While reading about some of the new enhancements in Windows Vista, this struck me as a potentially useful feature.
Essentially, it provides a way to display certain logon statistics to the logged on user after a successful interactive logon to the workstation.
These statistics include:
- Date and time of the last successful logon by that user
- Date and time of the last unsuccessful logon attempt with the same user name
- The number of failed logon attempts since the last successful logon with the same user name
I believe the purpose is to make the end user aware that someone/something is attempting to use their credentials with the user’s knowledge if it doesn’t match their known personal usage history. This could alert the user to someone who might be using their account without their knowledge, and make them aware of such activity. This information has always existed in Active Directory in various attributes, but it’s not easily visible to an end user for them to compare to their own usage.
Unfortunately, this feature is only available when using a Vista machine, which is authenticating to a Windows 2008 Functional Level Domain. If this setting is on, and the domain is not in Windows 2008 mode, it will block the user from being able to logon since this information is not available in the domain to be retrieved by Vista. The message given to the user will be "Security policies on this computer are set to display information about the last interactive logon. Windows could not retrieve this information.
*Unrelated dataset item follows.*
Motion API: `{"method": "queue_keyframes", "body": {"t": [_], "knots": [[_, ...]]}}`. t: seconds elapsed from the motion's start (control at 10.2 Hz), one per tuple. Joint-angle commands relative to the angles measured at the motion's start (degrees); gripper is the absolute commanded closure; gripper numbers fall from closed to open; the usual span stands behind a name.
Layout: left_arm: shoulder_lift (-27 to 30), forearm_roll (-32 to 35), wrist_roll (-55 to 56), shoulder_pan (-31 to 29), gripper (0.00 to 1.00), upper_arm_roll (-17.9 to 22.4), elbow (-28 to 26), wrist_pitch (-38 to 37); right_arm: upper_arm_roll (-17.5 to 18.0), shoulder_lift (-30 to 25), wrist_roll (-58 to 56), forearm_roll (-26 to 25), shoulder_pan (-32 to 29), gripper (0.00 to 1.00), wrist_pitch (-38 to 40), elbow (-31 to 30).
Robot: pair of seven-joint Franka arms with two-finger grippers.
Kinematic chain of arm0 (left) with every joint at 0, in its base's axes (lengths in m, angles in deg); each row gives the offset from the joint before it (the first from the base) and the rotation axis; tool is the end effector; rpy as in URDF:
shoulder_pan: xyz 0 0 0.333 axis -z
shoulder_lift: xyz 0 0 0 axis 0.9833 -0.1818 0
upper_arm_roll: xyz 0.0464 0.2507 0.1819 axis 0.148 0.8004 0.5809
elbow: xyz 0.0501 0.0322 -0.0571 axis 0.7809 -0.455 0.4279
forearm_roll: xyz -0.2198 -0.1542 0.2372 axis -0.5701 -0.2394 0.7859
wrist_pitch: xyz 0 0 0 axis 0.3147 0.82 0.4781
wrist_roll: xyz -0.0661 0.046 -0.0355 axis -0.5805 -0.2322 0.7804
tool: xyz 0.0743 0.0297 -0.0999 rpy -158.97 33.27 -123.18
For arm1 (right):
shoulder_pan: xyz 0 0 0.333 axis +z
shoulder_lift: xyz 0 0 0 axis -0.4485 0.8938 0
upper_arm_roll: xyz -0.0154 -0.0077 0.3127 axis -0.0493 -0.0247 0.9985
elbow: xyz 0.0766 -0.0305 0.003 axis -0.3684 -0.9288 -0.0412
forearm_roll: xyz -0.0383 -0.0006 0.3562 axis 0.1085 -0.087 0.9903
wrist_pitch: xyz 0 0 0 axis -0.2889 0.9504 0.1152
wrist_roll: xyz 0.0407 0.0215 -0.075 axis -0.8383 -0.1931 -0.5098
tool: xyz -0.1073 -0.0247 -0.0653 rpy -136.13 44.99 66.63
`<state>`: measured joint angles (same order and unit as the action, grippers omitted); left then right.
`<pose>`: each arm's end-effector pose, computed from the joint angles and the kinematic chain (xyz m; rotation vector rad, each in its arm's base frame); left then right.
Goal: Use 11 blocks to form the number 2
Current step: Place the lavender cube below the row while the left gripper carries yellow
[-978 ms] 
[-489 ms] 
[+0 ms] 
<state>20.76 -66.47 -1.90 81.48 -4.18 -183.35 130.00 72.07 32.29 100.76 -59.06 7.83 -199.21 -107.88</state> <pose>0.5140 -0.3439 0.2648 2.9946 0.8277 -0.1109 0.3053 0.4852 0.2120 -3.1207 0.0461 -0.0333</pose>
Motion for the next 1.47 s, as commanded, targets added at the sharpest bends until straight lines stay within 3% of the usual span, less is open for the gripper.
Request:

Please contact your network administrator for assistance". An example of this can be found here.
When the forest is prepped for the Windows 2008 schema extensions, the previous logon information will be stored in the following new attributes to be used by Vista:
In order to allow this information to be recorded, a specify GPO must be set on the domain controllers to preserve this information.
Computer ConfigurationAdministrative TemplatesWindows ComponentsWindows Logon OptionsDisplay information about previous logons during user logon = ENABLED
Information can be collected for administrative use, and not have the Vista client enabled to display it as well, but having the Vista GPO not configured or disabled.
This feature also has the potential to cause fear and confusion to your end users, as they may not remember the last time they miss-typed their password, and may interpret the statistics as a security issue. I also can see how this would be seen as a user hindrance, and users would just clicking through it while ignoring the information. I am also not sure what kind of training, as suggested by the MS link, would be adequate at quelling false alarms, but still add value at identifying potential attacks. I suppose if you could also provide some help text to convey to the user who is logging in instructions, it might be more useful.
You can see a screen shot of what the post logon dialog box that displays the information here
You will notice, that it is specific about "interactive Logon", which differentiates from the logon types available. I am going to take this as a replicated version of the lastLogon attribute based upon the attributes reference to a "C-A-D logon" which is a Ctrl-Alt-Delete logon process.
So since this is may not not record application logons which may use LDAP simple binds, more like lastLogonTimestamp, it might give limited visibility to the accounts actual usage.
I also wonder what the replication impact of this attribute will have in large environments since it doesn’t appear to have the update damper that lastLogonTimestamp has. I suppose a common user has less CAD logons in a day than application/network logons, which may not mean the attribute is updated as frequently to be replicated compared to lastLogonTimestamp. But if so, why not have just replicated the original lastLogon in windows 2000?
I guess I will see more once I play with this in the lab, but overall adding the ability to better track account usage is definitely a good thing.